The results speak for themselves. The pool’s member mutuals went from a combined net loss of $17.7 million in 2023 to a combined net profit of $4.8 million in 2024 — a 9.2% profit margin, well ahead of the broader industry’s -1.4% average that same year. Every single member of the pool turned a profit. As the Missouri Department of Commerce and Insurance put it, getting there took some genuinely out-of-the-box thinking.
That’s not a press release dressed up to sound good. That’s the mutual model doing exactly what it was built to do: protect the people it’s actually accountable to, even when the environment gets hard. Especially when the environment gets hard.
CFM’s punchline is 150+ years old
We didn’t need this year’s numbers to tell us mutuals work. We’ve been living it since 1869.
CFM is the oldest farm mutual in the state of Missouri, and the longest-running business in Lafayette County, period. A century and a half of Missouri weather, Missouri hardship, and Missouri neighbors leaning on us – and on each other – to get through it. The model that just proved itself all over again in the headlines? That’s not new to us. That’s just Tuesday. It’s the only model we’ve ever known.
We’re not sharing any of this to make you feel bad about who you’re insured with today, and we’re certainly not sharing it to make a sales pitch. We’re sharing it because it’s your money, your home, and your claim on the line, and you deserve to know exactly who you’re trusting with all three.

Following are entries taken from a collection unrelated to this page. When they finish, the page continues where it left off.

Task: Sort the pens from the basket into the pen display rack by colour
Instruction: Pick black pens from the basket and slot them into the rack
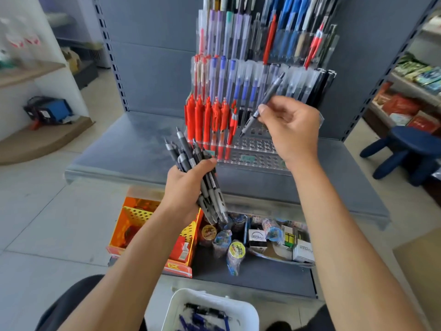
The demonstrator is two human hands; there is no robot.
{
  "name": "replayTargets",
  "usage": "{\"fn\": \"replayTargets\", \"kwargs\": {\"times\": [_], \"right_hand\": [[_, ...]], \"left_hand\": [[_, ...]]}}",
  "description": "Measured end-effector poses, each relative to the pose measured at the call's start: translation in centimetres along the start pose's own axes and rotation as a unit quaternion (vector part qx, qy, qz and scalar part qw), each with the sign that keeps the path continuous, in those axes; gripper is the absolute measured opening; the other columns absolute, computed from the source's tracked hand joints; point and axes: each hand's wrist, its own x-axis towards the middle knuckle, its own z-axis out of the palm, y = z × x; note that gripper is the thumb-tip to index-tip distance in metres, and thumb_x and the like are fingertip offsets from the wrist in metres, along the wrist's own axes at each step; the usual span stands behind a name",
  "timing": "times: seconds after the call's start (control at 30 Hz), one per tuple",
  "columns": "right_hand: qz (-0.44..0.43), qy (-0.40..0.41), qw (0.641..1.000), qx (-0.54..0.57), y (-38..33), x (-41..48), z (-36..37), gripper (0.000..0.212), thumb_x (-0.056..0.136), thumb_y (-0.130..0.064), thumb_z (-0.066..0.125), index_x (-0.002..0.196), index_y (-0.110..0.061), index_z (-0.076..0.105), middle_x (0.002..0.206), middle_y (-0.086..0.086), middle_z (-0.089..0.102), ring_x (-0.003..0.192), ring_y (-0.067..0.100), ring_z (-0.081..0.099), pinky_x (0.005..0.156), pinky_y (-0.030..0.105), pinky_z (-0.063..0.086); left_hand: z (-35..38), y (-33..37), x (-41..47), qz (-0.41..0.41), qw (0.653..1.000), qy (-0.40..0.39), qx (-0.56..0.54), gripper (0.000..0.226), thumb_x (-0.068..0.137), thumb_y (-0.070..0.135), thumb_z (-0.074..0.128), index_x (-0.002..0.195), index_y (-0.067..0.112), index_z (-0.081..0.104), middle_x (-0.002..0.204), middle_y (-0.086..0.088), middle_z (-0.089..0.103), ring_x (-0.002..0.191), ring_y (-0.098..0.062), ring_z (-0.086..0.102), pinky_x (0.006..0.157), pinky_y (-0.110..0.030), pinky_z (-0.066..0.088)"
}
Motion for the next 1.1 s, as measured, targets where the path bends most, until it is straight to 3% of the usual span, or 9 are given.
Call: {"fn": "replayTargets", "kwargs": {"times": [0.13,0.33,0.43,0.7,0.83,0.93,1.03,1.1], "right_hand": [[-0.022,0.013,0.999,-0.029,0.9,0.0,1.2,0.015,0.089,-0.015,0.075,0.100,-0.006,0.077,0.085,-0.005,0.074,0.080,0.002,0.071,0.075,0.015,0.055],[-0.034,-0.051,0.992,-0.110,1.4,0.1,2.4,0.011,0.091,-0.017,0.072,0.097,-0.012,0.079,0.083,-0.008,0.074,0.075,-0.001,0.069,0.072,0.013,0.054],[-0.011,-0.091,0.989,-0.115,1.1,-0.3,3.3,0.014,0.091,-0.020,0.073,0.103,-0.018,0.080,0.084,-0.014,0.075,0.075,0.000,0.070,0.072,0.013,0.055],[0.075,-0.084,0.975,-0.191,1.5,-0.5,3.4,0.014,0.085,-0.023,0.077,0.098,-0.018,0.081,0.081,-0.011,0.075,0.073,0.000,0.069,0.073,0.027,0.061],[0.099,-0.094,0.977,-0.164,0.1,-1.2,2.3,0.010,0.082,-0.016,0.079,0.091,-0.018,0.073,0.081,-0.012,0.070,0.072,-0.003,0.064,0.068,0.013,0.053],[0.148,-0.225,0.960,-0.074,-2.0,-2.3,1.1,0.010,0.082,-0.028,0.082,0.084,-0.020,0.075,0.082,-0.004,0.075,0.076,0.003,0.069,0.072,0.020,0.056],[0.194,-0.393,0.898,-0.044,-3.4,-3.5,0.6,0.022,0.077,-0.034,0.085,0.090,-0.019,0.077,0.085,0.000,0.078,0.079,0.009,0.072,0.070,0.025,0.056],[0.214,-0.427,0.878,-0.038,-3.7,-3.9,0.7,0.027,0.077,-0.028,0.087,0.097,-0.016,0.074,0.083,0.001,0.078,0.076,0.011,0.074,0.066,0.024,0.055]], "left_hand": [[0.3,-0.1,0.1,-0.008,1.000,-0.004,-0.016,0.007,0.092,0.015,0.070,0.091,0.010,0.065,0.076,-0.008,0.061,0.066,-0.018,0.062,0.061,-0.033,0.053],[0.6,-0.3,-0.1,-0.004,1.000,0.001,-0.025,0.008,0.091,0.013,0.071,0.093,0.009,0.065,0.076,-0.008,0.060,0.070,-0.018,0.062,0.067,-0.036,0.053],[0.4,-0.2,-0.2,-0.006,1.000,0.002,-0.022,0.007,0.090,0.015,0.072,0.092,0.010,0.067,0.077,-0.008,0.061,0.071,-0.019,0.063,0.066,-0.035,0.054],[-0.1,0.0,-0.5,-0.007,1.000,0.004,-0.008,0.014,0.089,0.016,0.074,0.100,0.008,0.071,0.080,-0.006,0.065,0.079,-0.020,0.066,0.074,-0.038,0.057],[-0.2,0.0,-0.7,-0.002,1.000,0.002,-0.011,0.012,0.089,0.015,0.074,0.098,0.008,0.070,0.079,-0.008,0.064,0.073,-0.019,0.066,0.065,-0.032,0.056],[0.0,0.0,-0.8,0.003,0.999,0.000,-0.038,0.008,0.090,0.013,0.073,0.094,0.008,0.068,0.076,-0.007,0.064,0.070,-0.018,0.064,0.061,-0.029,0.056],[0.2,0.1,-0.8,0.014,0.998,-0.008,-0.062,0.010,0.092,0.011,0.071,0.097,0.003,0.068,0.076,-0.008,0.066,0.070,-0.021,0.064,0.061,-0.031,0.056],[0.3,0.0,-0.9,0.014,0.997,-0.009,-0.076,0.012,0.093,0.011,0.069,0.099,0.001,0.068,0.081,-0.012,0.069,0.073,-0.024,0.069,0.063,-0.033,0.058]]}}
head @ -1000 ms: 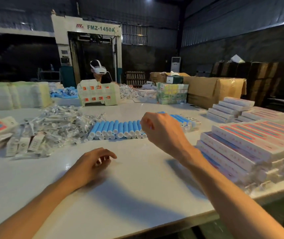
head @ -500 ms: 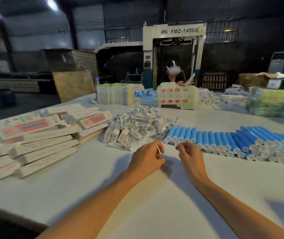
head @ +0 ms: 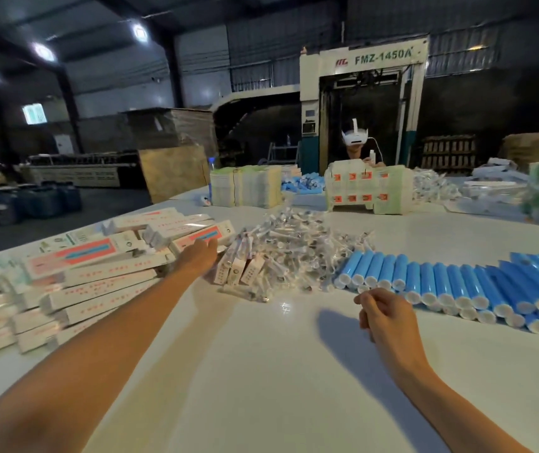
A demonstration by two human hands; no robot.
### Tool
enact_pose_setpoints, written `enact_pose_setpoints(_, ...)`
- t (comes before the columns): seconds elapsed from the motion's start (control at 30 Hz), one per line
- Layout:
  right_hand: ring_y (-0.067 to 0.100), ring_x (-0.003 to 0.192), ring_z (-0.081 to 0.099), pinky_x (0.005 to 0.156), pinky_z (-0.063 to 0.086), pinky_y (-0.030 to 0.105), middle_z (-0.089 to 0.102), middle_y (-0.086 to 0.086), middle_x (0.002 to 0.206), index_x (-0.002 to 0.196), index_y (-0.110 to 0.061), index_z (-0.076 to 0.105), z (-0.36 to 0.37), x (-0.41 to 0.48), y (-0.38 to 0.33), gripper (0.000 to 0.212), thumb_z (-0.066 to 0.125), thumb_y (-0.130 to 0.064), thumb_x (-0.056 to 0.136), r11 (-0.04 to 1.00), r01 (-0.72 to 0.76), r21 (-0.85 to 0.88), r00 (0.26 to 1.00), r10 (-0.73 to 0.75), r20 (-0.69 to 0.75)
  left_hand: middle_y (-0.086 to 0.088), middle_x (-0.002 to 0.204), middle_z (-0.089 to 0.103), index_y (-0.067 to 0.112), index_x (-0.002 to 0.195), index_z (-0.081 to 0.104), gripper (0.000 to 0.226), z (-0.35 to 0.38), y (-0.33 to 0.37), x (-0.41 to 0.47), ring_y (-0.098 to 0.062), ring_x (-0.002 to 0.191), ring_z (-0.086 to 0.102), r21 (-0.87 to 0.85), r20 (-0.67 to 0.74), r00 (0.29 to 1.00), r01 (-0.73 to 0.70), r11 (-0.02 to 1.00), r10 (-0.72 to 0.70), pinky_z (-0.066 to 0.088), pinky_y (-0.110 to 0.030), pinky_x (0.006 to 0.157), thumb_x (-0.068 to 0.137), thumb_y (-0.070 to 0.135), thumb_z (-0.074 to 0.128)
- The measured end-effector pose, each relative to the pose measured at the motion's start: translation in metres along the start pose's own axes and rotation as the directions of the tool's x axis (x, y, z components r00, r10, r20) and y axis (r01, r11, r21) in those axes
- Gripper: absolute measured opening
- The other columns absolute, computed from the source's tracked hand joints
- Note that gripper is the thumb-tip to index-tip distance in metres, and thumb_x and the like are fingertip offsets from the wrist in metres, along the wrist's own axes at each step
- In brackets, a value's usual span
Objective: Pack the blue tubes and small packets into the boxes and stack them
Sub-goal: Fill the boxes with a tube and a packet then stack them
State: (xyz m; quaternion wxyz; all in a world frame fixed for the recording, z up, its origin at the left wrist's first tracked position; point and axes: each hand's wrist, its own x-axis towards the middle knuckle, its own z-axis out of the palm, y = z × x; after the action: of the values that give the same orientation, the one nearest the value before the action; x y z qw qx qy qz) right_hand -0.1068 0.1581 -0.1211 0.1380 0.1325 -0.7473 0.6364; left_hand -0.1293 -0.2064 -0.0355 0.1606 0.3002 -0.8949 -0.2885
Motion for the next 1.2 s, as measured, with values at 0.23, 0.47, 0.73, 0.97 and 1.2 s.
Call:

So here’s what we’d love, more than a new customer: an honest conversation. Ask your current company who they answer to, and really listen to the answer. Then ask one of our independent agents the same thing – the same folks who’ve been writing this business, generation after generation, because they’ve seen firsthand who shows up when a claim comes in. They didn’t choose to represent a mutual by accident, and they’d be glad to tell you why over a cup of coffee.
That’s the whole point of a mutual. It was never about who’s biggest. It’s about who’s still standing next to you when it matters.